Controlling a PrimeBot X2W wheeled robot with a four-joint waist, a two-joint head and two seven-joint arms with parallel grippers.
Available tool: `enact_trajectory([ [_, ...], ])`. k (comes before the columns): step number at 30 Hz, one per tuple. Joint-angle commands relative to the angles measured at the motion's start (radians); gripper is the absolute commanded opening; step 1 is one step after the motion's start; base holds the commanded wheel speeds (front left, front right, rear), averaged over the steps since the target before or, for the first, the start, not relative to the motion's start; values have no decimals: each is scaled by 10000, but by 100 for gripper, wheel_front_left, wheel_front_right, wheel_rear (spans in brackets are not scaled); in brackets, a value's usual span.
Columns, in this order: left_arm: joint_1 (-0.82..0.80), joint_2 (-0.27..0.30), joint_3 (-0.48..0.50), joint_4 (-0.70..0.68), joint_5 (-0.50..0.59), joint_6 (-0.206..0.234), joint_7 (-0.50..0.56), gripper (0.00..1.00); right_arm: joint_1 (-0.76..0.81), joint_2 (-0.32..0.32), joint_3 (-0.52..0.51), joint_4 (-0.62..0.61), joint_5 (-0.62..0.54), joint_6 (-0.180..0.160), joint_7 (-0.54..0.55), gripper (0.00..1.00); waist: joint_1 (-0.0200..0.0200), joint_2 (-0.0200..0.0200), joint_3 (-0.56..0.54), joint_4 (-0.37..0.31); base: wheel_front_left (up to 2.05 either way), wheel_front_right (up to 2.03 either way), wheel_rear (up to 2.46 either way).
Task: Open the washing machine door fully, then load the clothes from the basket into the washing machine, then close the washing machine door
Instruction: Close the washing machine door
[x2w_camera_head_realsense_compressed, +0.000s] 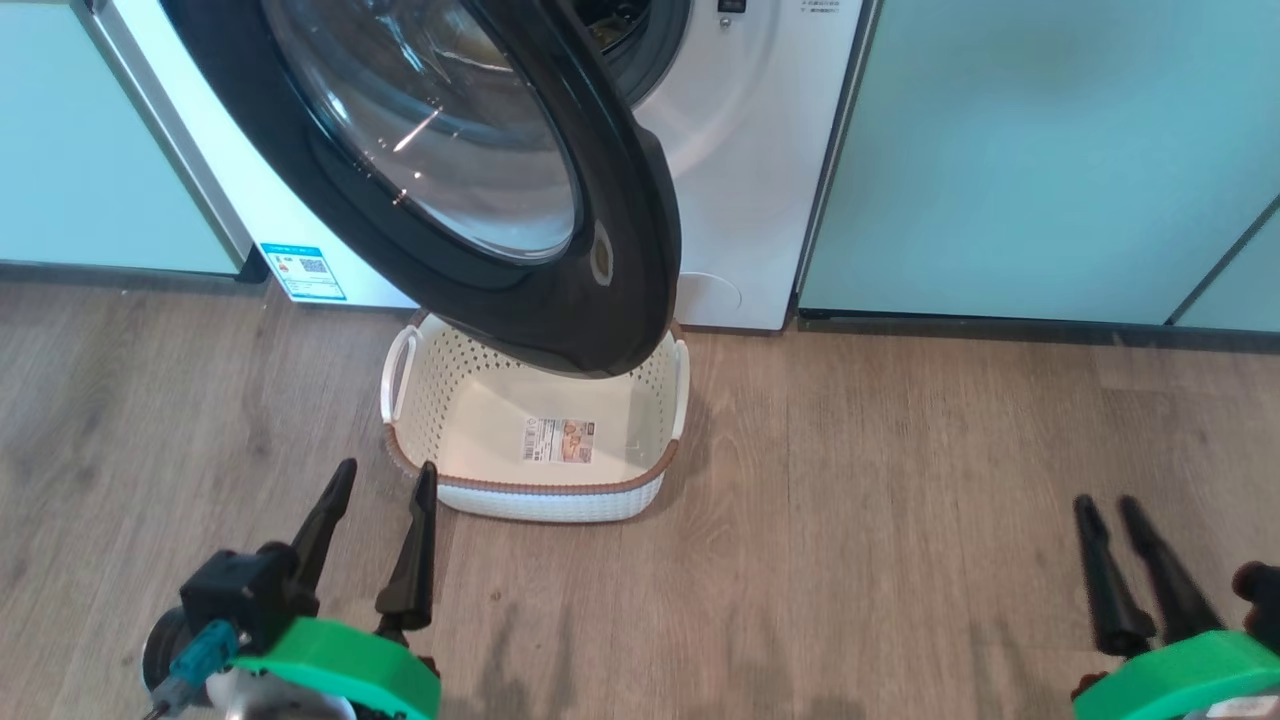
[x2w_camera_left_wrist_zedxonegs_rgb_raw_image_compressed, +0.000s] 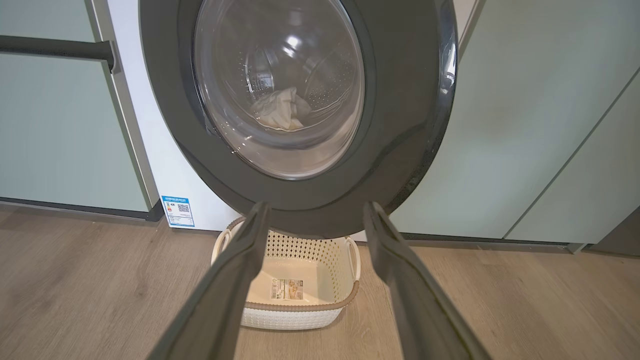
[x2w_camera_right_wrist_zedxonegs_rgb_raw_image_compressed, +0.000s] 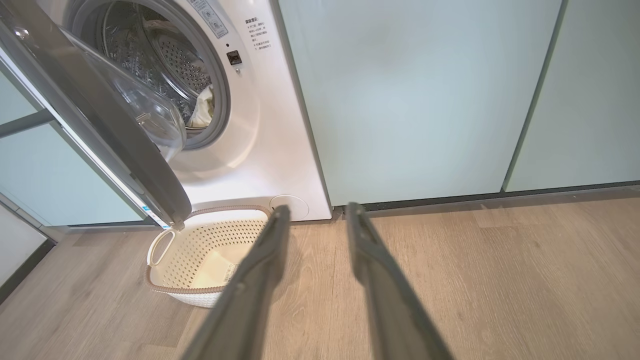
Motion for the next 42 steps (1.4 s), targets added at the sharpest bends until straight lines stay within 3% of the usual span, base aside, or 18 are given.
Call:
enact_trajectory([
  [1, -478, 119, 361, -261, 43, 44, -125, 100, -176, -193, 223, -367, -25, -29, -12, 0, 0, -1, 8, 19, 0, 0, 0],
  [17, -777, -37, 9, -93, 73, 8, -349, 100, -986, -548, 589, 82, 330, -29, -56, 0, 0, -1, 118, 1140, 0, 0, 0],
  [36, -1389, -225, -461, 198, 97, -134, -569, 100, -4902, -962, 1699, 2761, 1041, -29, -1023, 0, 0, -1, 548, 2812, 0, 0, 0],
  [42, -1500, -247, -528, 264, 110, -132, -644, 100, -6110, -1093, 1724, 2569, 1147, -29, -1402, 0, 0, -1, 624, 2919, 0, 0, 0],
])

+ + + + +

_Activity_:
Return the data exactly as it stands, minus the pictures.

_Your response_:
Controlling a PrimeBot X2W wheeled robot with a four-joint waist, a two-joint head and two seven-joint arms with parallel grippers.
Available tool: `enact_trajectory([ [_, ...], ])`. k (comes before the columns): step number at 30 Hz, one per tuple. Joint-angle commands relative to the angles measured at the motion's start (radians); gripper is the absolute commanded opening; step 1 is one step after the motion's start; base holds the commanded wheel speeds (front left, front right, rear), averaged over the steps since the target before or, for the first, the start, not relative to the motion's start; values have no decimals: each is scaled by 10000, but by 100 for gripper, wheel_front_left, wheel_front_right, wheel_rear (spans in brackets are not scaled); in brackets, a value's usual span.
Columns, in this order: left_arm: joint_1 (-0.82..0.80), joint_2 (-0.27..0.30), joint_3 (-0.48..0.50), joint_4 (-0.70..0.68), joint_5 (-0.50..0.59), joint_6 (-0.206..0.234), joint_7 (-0.50..0.56), gripper (0.00..1.00); right_arm: joint_1 (-0.76..0.81), joint_2 (-0.32..0.32), joint_3 (-0.52..0.51), joint_4 (-0.62..0.61), joint_5 (-0.62..0.54), joint_6 (-0.180..0.160), joint_7 (-0.54..0.55), gripper (0.00..1.00); waist: joint_1 (-0.0200..0.0200), joint_2 (-0.0200..0.0200), joint_3 (-0.56..0.54), joint_4 (-0.37..0.31); base: wheel_front_left (up to 2.05 either way), wheel_front_right (up to 2.03 either way), wheel_rear (up to 2.46 either way).
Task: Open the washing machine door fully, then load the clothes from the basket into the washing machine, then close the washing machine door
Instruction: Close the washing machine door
[x2w_camera_head_realsense_compressed, +0.000s] 
[x2w_camera_left_wrist_zedxonegs_rgb_raw_image_compressed, +0.000s] 
[x2w_camera_right_wrist_zedxonegs_rgb_raw_image_compressed, +0.000s] 
Motion for the next 42 steps (1.4 s), targets added at the sharpest bends until straight lines stay within 3% of the usual span, base aside, or 18 are given.
Call:
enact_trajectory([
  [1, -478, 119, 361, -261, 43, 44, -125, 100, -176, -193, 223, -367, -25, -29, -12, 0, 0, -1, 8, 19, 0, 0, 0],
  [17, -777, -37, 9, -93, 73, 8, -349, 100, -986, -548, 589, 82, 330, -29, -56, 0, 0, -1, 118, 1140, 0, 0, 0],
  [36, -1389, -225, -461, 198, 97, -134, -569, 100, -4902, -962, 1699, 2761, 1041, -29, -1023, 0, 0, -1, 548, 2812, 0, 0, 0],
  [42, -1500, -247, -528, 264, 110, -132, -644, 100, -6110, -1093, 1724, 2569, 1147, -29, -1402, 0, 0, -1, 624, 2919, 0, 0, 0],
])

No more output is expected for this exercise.